Flintlock, raised by superstitious mountain men, figured that Lucifer and his fallen angels used a weapon like the infernal machine when they fought their rebellious war against God.
McPhee read the stunned look on the other man's face, and said, “And lookee here what I found. It's to Frank Constable from the government's War Department, no less.”
Flintlock made no move to take the letter, so McPhee read it to him:
“Dear Sir: I am instructed to inform you that my department will make no further tests of your fire machine and, unfortunately, there the matter must end.
“The weapon lacked sufficient range and had an unsettling effect on cavalry horses. It also did not perform well on rough terrain and is quite unsuitable for anything but urban warfare. This hardly justifies the weapon's price and the high cost of transporting it to the battlefield.
“Thank you for your service to our great nation.

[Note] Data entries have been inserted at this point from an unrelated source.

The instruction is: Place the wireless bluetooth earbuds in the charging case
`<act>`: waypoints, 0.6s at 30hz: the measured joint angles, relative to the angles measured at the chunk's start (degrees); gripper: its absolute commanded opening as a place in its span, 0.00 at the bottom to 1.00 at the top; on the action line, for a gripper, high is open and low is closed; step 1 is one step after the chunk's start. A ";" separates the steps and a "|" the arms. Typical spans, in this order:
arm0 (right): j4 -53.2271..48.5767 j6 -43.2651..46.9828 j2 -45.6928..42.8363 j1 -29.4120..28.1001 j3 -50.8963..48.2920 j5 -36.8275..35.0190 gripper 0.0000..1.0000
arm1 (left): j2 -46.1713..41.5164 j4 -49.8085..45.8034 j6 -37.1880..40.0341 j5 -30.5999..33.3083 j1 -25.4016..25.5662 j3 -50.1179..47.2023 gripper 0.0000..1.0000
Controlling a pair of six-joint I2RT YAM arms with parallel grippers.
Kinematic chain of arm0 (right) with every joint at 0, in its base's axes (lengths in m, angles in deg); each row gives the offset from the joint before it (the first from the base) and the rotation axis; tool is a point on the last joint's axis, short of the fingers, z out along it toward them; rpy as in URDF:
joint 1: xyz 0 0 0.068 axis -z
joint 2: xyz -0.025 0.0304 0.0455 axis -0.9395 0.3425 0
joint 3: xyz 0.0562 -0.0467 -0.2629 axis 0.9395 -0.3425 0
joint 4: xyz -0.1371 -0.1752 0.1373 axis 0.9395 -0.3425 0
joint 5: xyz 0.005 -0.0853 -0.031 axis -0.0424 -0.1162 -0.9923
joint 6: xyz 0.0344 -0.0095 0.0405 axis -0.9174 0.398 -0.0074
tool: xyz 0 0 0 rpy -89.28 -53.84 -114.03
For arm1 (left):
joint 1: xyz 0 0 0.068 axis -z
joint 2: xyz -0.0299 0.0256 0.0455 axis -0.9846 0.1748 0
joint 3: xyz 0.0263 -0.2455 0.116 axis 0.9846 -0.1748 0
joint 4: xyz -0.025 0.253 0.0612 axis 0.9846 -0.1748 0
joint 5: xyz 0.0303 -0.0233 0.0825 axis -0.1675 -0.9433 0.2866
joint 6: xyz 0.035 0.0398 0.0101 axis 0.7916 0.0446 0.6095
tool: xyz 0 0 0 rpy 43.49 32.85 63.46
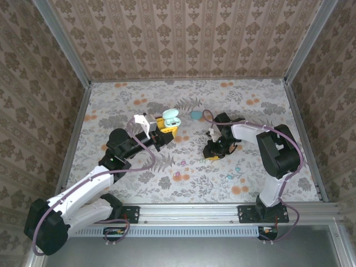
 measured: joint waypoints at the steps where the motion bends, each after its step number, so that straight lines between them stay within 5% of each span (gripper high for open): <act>1: 0.00 0.00 -0.07 0.00 -0.20 0.61 0.33 | 0.00 0.00 0.00 0.00 0.00 0.00 0.33; 12: 0.87 -0.50 -2.75 -0.61 -1.73 3.96 0.34 | 0.00 0.00 0.00 0.00 0.33 0.00 0.33; 18: 1.81 -1.68 -5.25 -1.03 -2.75 -0.83 0.37 | -0.11 -0.24 0.02 0.02 0.33 0.00 0.33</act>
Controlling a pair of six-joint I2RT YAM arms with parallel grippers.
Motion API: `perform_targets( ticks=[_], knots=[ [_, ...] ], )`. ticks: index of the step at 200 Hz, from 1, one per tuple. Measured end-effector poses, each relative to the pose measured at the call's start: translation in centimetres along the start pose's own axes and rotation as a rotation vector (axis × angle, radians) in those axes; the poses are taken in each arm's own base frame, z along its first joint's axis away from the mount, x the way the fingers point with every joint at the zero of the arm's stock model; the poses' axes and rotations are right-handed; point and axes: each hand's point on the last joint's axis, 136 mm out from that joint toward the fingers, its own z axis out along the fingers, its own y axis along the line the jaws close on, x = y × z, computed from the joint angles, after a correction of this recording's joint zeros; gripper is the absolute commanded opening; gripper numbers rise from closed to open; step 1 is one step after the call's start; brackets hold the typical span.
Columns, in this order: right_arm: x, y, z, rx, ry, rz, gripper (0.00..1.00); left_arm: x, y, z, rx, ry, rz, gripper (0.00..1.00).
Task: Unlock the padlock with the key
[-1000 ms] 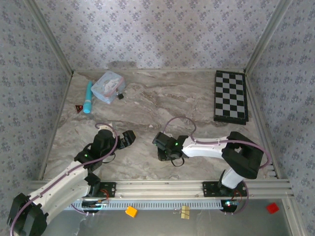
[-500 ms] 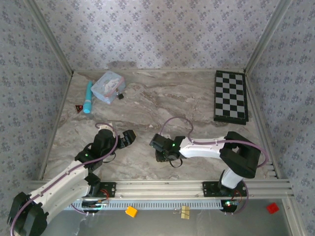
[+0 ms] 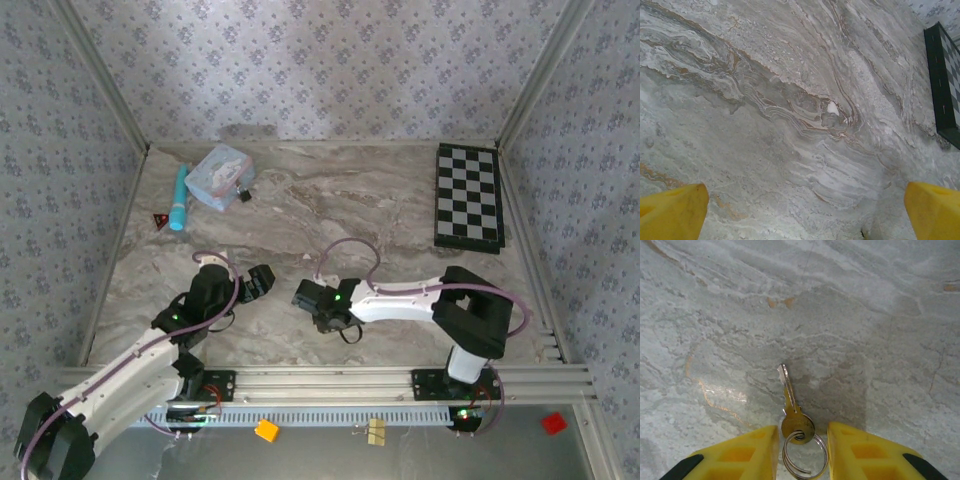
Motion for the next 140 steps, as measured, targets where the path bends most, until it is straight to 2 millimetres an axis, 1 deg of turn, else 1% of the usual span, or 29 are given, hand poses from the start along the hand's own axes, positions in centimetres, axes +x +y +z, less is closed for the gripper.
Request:
perform_targets(
  ticks=[43,58,78,104,140],
  knots=[
    [0.4,0.1,-0.1,0.057,0.001,-0.042,0.2,-0.1,0.1,0.0,-0.006,-0.004,0.0,1.0],
    [0.5,0.1,-0.1,0.061,0.003,-0.05,0.19,-0.1,0.2,0.0,-0.01,-0.005,0.0,1.0],
    [0.7,0.0,-0.3,0.064,0.007,-0.068,0.15,-0.1,0.2,0.0,-0.012,-0.006,0.0,1.0],
    [0.9,-0.1,-0.8,0.064,0.008,-0.099,0.1,0.3,0.8,0.5,-0.038,0.009,0.002,1.0],
    [0.5,-0.6,-1.9,0.044,-0.035,-0.117,0.06,1.1,1.7,1.4,-0.083,0.046,-0.001,1.0]
  ],
)
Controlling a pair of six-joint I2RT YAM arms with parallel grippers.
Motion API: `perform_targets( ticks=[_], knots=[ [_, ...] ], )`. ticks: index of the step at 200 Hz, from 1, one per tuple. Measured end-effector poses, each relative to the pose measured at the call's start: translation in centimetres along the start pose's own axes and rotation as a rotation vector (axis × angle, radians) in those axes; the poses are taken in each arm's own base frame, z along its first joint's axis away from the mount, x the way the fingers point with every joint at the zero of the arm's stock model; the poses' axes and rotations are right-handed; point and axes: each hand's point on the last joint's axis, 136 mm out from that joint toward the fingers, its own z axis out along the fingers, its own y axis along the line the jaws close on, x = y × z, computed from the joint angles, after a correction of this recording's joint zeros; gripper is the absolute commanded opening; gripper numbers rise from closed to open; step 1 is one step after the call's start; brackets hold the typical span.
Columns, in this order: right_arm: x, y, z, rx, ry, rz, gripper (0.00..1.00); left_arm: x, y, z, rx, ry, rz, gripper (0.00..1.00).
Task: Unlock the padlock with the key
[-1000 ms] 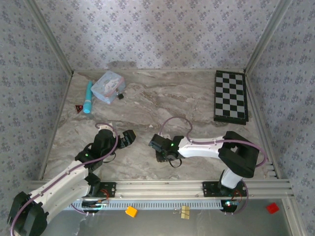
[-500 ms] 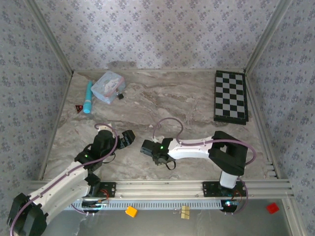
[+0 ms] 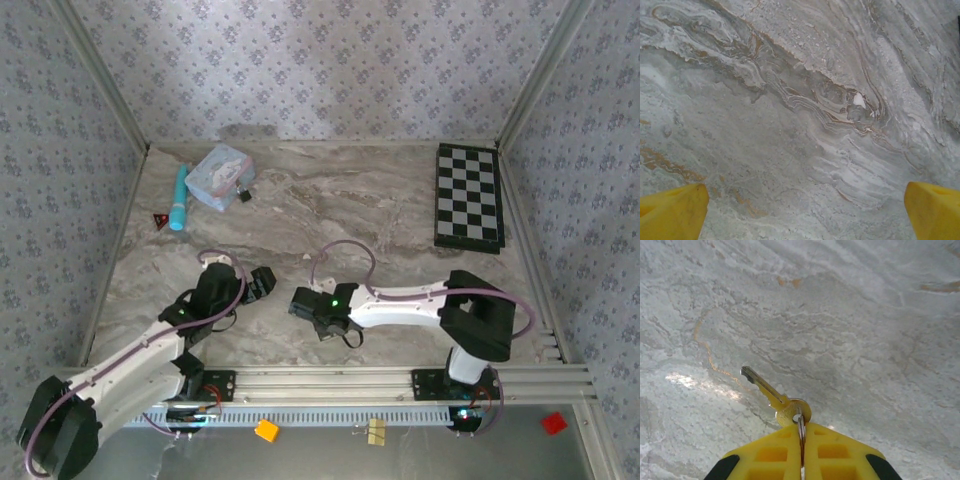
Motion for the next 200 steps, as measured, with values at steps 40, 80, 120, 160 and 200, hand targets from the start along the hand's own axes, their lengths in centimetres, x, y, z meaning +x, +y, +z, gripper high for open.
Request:
perform_targets(
  ticks=[40,80,120,160,200],
  knots=[
    [-0.6,-0.8,-0.7,-0.024,-0.074,-0.002,0.04,0.8,-0.1,0.5,0.001,0.038,0.004,1.0],
    [-3.0,-1.8,-3.3,-0.086,-0.221,0.02,0.04,1.0,-2.8,0.4,0.069,0.074,0.024,1.0],
    [-5.5,-3.1,-6.9,-0.191,-0.414,0.04,0.04,0.2,-8.4,-0.6,0.251,0.076,0.061,1.0],
    [-7.3,-3.8,-9.4,-0.254,-0.55,0.03,0.02,0.8,-13.6,-1.7,0.423,0.124,0.139,0.91],
    [-7.9,-3.5,-10.9,-0.301,-0.64,-0.003,0.02,1.9,-17.0,-2.6,0.535,0.181,0.213,0.71]
  ],
)
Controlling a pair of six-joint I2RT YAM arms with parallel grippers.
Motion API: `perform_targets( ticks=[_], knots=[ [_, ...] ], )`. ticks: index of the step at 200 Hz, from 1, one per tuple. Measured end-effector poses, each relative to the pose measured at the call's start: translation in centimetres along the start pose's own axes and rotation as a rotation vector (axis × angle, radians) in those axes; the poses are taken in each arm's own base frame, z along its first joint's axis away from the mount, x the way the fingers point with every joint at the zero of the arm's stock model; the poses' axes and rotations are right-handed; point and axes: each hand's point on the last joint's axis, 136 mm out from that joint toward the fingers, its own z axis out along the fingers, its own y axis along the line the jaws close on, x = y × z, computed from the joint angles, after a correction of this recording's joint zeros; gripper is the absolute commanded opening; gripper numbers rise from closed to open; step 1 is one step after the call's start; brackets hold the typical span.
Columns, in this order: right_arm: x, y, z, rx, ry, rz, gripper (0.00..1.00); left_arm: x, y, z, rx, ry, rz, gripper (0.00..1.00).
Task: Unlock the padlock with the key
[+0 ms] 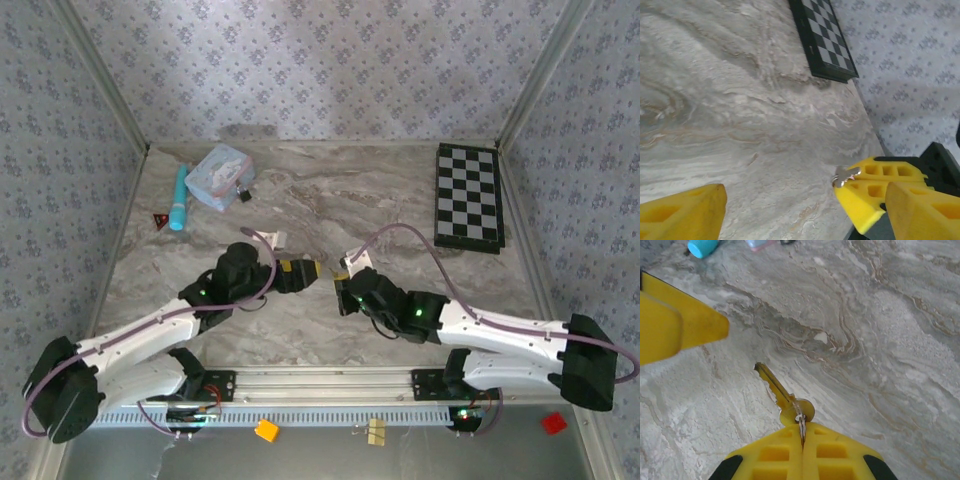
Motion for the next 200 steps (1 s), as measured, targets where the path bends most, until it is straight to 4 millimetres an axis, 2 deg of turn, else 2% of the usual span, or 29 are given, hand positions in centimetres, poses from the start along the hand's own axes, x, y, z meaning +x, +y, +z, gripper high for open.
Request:
perform_targets(
  ticks=[38,76,129,200],
  knots=[
    [-0.5,0.6,0.0,-0.039,-0.036,-0.013,0.02,-0.5,-1.6,0.6,0.04,0.023,0.045,0.52],
    [-0.5,1.1,0.1,-0.062,-0.048,-0.017,0.02,-0.7,-2.4,1.1,0.059,0.046,0.076,0.46],
    [-0.9,1.5,0.1,-0.081,-0.067,-0.014,0.02,0.8,-1.5,2.4,0.036,0.112,0.074,0.35],
    [-0.8,1.5,0.1,-0.079,-0.066,-0.019,0.02,0.8,-1.5,2.5,0.027,0.126,0.089,0.2]
  ],
)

“I remain, Sir, Your Obedient Servant, Michael J. Maxwell, Captain, United States Army.
“Kind of puts a damper on things, doesn't it?” McPhee said. “And a letter from a general would have been more polite.”
“Where did you get that letter?” Flintlock said.
“From the little box there on the wagon.”
“Then put it back and lock this thing up again.” McPhee shook his head. “I'm going to get it running, Sam.”
“Are you crazy, McPhee? I don't know how much noise that thing makes, but I'd guess it's as loud as a steam locomotive. You'll draw posses like wasps to honey.”
“Remember the talk about Bobcat Ridge being haunted by a fire-breathing dragon? A posse takes one look at the infernal machine and they'll scamper.”
“I wouldn't count on it. Too many hard cases who want you dead ain't afraid of dragons.”
Flintlock held up a hand for silence. “And while I'm on the subject, we're getting out of here. Tomorrow at first light.”
“I'm not leaving, Sam. I told you that and I told Wraith that,” McPhee said.
“How are you going to prove you didn't murder Polly Mallory? Or the Circle-O cook?” Flintlock said.
“The first thing I plan is to talk to Steve McCord and ask him why he lied about me.”
“How will you manage that?”
“Ride over to the McCord ranch and wait my chance.”
“You'll get yourself killed. You're a bank clerk. Have you ever shot a gun?”
“Sure. A lot of times.”
Flintlock took the Colt from his waistband. “Here, pick a target and cut loose.”
“Noise could draw a posse. You said that yourself.”
“Not today. There's nobody around. Now let me see you shoot.”
“See that little pine tree over there,” McPhee said.
“Yeah. It's a good ten paces. Sure you don't want to try something closer?”
“I'll hit the trunk.”
“It's only two inches wide.”
“I know.”
“Then let me see you get your work in,” Flintlock said.